▶ The problem: In the entries that follow, copy exactly each line from the first through the line with "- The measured".

[Collection entries]
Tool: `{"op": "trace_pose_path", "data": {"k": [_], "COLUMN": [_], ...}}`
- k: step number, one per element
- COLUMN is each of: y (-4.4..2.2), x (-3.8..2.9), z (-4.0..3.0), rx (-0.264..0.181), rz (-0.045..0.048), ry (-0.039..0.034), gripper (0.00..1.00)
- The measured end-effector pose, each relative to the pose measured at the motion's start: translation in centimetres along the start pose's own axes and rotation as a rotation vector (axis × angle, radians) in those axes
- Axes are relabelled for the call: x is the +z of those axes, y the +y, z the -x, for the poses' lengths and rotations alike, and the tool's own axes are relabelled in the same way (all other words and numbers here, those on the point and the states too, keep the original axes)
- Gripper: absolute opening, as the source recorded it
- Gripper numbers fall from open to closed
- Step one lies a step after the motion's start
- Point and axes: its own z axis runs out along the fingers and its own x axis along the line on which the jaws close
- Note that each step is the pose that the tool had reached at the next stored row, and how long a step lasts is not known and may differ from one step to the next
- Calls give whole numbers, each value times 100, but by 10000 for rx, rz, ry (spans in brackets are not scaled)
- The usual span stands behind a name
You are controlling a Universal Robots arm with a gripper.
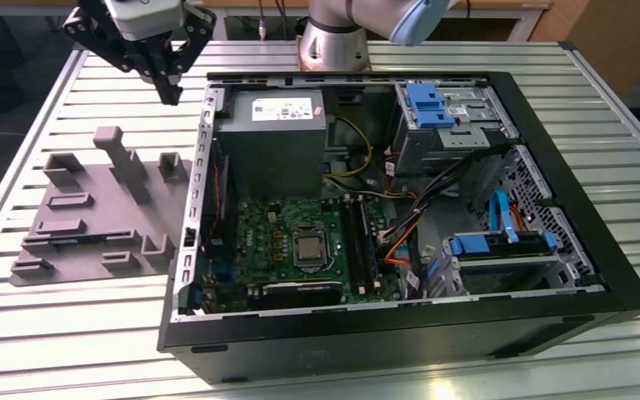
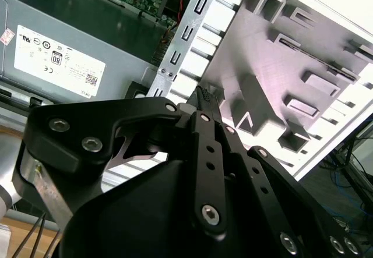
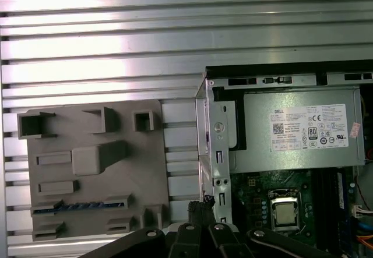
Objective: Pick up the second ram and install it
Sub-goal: 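Reach for the second ram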
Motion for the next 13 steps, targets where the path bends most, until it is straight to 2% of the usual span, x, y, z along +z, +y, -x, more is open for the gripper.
{"op": "trace_pose_path", "data": {"k": [13], "y": [-4], "x": [-2], "z": [-48], "rx": [0], "rz": [-1], "ry": [1], "gripper": [11]}}
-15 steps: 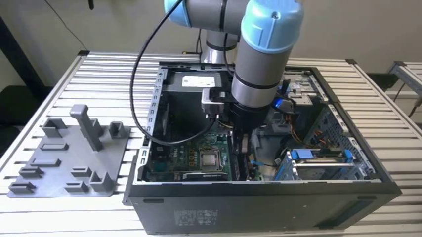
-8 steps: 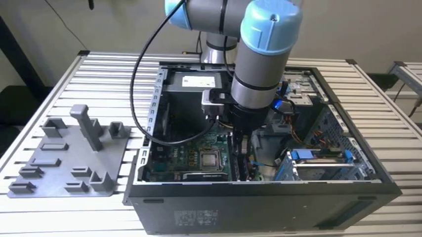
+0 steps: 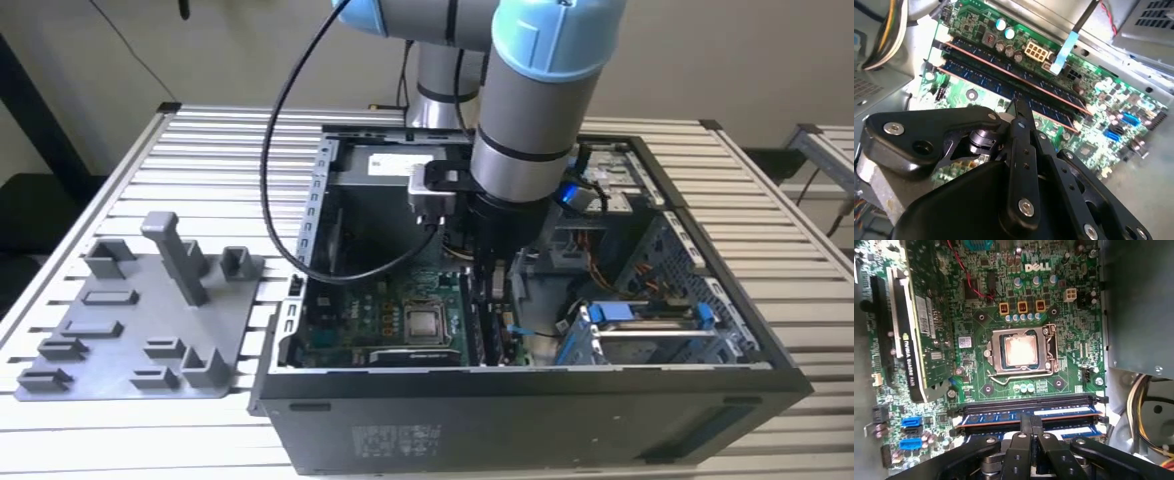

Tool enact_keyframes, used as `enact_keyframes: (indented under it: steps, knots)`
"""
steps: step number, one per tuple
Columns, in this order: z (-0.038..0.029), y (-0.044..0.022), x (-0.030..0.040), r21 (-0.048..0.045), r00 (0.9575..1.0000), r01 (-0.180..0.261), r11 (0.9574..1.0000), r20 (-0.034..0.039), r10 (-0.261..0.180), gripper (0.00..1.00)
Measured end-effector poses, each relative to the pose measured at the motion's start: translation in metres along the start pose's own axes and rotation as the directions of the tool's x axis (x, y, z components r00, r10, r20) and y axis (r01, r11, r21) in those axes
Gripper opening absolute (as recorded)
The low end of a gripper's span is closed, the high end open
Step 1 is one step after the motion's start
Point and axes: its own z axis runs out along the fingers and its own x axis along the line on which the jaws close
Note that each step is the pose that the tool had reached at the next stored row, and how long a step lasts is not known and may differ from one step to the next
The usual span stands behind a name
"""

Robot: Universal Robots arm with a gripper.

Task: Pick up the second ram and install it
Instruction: 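Press down the second ram until it locks into place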

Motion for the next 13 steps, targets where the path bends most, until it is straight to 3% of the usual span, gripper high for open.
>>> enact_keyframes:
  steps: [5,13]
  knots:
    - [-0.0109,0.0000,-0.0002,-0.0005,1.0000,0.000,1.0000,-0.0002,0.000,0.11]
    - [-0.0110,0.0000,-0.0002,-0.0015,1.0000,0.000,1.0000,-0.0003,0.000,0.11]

▶ Your solution:
Tool: `{"op": "trace_pose_path", "data": {"k": [_], "COLUMN": [_], ...}}`
- k: step number, one per element
- COLUMN is each of: y (-4.4..2.2), x (-3.8..2.9), z (-4.0..3.0), rx (-0.264..0.181), rz (-0.045..0.048), ry (-0.039..0.034), gripper (0.00..1.00)
- The measured end-effector pose, each relative to the pose measured at the motion's start: translation in centimetres along the start pose's own axes and rotation as a rotation vector (axis × angle, radians) in those axes

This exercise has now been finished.